### What needs to be done:
The expected answer holds every line from the first line of the data below through the line containing "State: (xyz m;", exactly as written, and no other line.

### Dataset excerpt:
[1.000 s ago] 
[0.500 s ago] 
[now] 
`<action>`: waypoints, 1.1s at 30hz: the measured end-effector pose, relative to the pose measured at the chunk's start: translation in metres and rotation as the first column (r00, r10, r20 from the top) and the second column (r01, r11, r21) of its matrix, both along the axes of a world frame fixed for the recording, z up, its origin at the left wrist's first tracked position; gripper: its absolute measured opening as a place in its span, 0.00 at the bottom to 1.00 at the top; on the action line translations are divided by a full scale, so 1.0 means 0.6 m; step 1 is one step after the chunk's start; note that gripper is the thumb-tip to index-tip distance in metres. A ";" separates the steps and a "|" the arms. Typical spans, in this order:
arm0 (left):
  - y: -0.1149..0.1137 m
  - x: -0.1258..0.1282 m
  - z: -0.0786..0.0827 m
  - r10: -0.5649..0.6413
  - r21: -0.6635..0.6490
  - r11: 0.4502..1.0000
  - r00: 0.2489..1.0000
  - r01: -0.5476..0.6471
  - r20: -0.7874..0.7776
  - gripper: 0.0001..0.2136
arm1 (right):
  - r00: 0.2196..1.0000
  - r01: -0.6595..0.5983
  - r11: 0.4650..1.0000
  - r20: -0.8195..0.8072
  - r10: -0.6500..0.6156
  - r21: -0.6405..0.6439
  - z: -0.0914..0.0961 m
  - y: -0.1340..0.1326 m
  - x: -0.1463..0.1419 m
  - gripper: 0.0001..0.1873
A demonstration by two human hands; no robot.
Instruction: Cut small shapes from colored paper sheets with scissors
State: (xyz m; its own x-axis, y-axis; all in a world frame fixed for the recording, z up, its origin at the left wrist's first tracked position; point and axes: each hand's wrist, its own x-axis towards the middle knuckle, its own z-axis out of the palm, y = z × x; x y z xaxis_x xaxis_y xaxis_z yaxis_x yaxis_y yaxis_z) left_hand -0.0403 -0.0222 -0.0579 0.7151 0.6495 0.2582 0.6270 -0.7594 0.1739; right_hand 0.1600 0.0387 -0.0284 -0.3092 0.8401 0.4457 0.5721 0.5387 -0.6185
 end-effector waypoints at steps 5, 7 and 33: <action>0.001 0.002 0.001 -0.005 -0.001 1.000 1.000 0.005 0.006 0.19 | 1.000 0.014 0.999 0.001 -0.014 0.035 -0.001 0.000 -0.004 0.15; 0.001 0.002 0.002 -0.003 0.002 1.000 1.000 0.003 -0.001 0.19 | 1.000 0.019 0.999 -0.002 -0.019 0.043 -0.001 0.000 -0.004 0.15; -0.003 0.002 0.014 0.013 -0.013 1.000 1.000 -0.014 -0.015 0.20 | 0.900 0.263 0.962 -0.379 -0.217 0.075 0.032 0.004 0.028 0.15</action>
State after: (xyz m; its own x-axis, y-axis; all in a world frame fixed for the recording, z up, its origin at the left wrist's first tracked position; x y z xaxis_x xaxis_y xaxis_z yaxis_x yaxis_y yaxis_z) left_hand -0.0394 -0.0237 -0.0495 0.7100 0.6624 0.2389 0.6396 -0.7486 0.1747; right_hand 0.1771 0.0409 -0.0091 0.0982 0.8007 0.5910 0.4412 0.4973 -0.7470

### Reply:
[1.000 s ago] 
[0.500 s ago] 
[now] 
`<action>`: waypoints, 1.1s at 30hz: the measured end-effector pose, relative to the pose measured at the chunk's start: translation in metres and rotation as the first column (r00, r10, r20 from the top) and the second column (r01, r11, r21) of its matrix, both along the axes of a world frame fixed for the recording, z up, its origin at the left wrist's first tracked position; gripper: its absolute measured opening as a place in its span, 0.00 at the bottom to 1.00 at the top; on the action line translations are divided by a full scale, so 1.0 means 0.6 m; step 1 is one step after the chunk's start; note that gripper is the thumb-tip to index-tip distance in metres. A ";" separates the steps and a "|" the arms. Typical spans, in this order:
arm0 (left):
  - y: -0.1149..0.1137 m
  - x: -0.1258..0.1282 m
  - z: -0.0786..0.0827 m
  - r10: -0.5649..0.6413
  - r21: -0.6635..0.6490
  - r11: 0.4502..1.0000
  - r00: 0.2489..1.0000
  - r01: -0.5476..0.6471
  - r20: -0.7874..0.7776
  - gripper: 0.0001..0.2136
arm1 (right):
  - r00: 0.2196..1.0000
  - r01: -0.6595..0.5983
  - r11: 0.4650..1.0000
  - r20: -0.8195..0.8072
  - r10: -0.6500..0.6156
  - r21: -0.6405..0.6439
  - z: -0.0914..0.0961 m
  - y: -0.1340..0.1326 m
  - x: -0.1463..0.1419 m
  - gripper: 0.0001..0.1873
A demonstration by two human hands; no robot.
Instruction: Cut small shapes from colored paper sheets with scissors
State: (xyz m; its own x-axis, y-axis; all in a world frame fixed for the recording, z up, its origin at the left wrist's first tracked position; point and axes: each hand's wrist, its own x-axis towards the middle knuckle, its own z-axis out of the palm, y = z × x; x y z xaxis_x xaxis_y xaxis_z yaxis_x yaxis_y yaxis_z) left_hand -0.0403 -0.0222 -0.0579 0.7151 0.6495 0.2582 0.6270 -0.7594 0.1739; right_hand 0.1600 0.0387 -0.0284 -0.3092 0.8401 0.4457 0.5721 0.5387 -0.6185

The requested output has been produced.